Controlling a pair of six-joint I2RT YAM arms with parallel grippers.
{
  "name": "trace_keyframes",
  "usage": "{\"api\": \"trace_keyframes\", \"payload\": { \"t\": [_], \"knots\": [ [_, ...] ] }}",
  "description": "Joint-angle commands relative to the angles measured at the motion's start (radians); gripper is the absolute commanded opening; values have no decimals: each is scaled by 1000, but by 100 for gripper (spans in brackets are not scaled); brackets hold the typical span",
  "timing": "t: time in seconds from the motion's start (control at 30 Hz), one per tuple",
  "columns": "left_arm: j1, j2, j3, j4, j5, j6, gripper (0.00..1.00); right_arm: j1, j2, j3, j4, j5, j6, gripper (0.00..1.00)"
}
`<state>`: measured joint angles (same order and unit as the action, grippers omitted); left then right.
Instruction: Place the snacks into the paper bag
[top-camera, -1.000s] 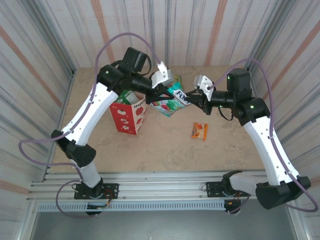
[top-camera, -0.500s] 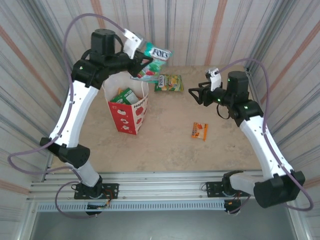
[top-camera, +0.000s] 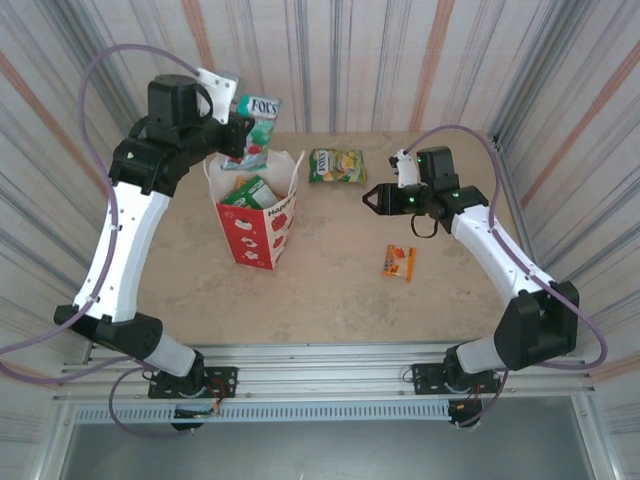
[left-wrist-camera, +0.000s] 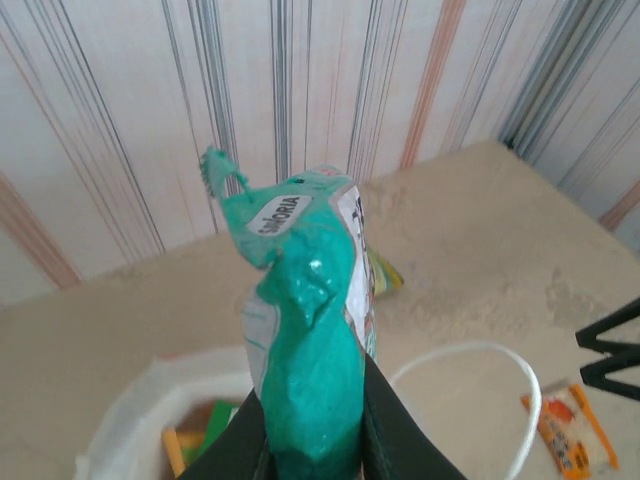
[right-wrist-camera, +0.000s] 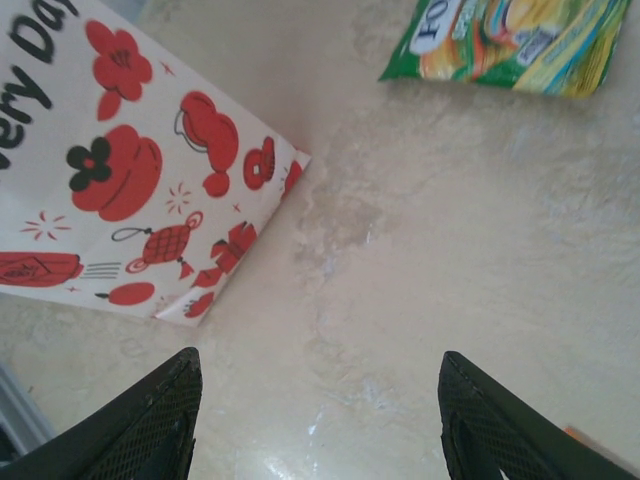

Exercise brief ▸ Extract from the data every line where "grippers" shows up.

Result ▸
Controlling a pair of six-joint I2RT YAM arms with parallel grippers.
`<state>`: measured joint angles (same order and unit as the action, grippers omitted); left then right.

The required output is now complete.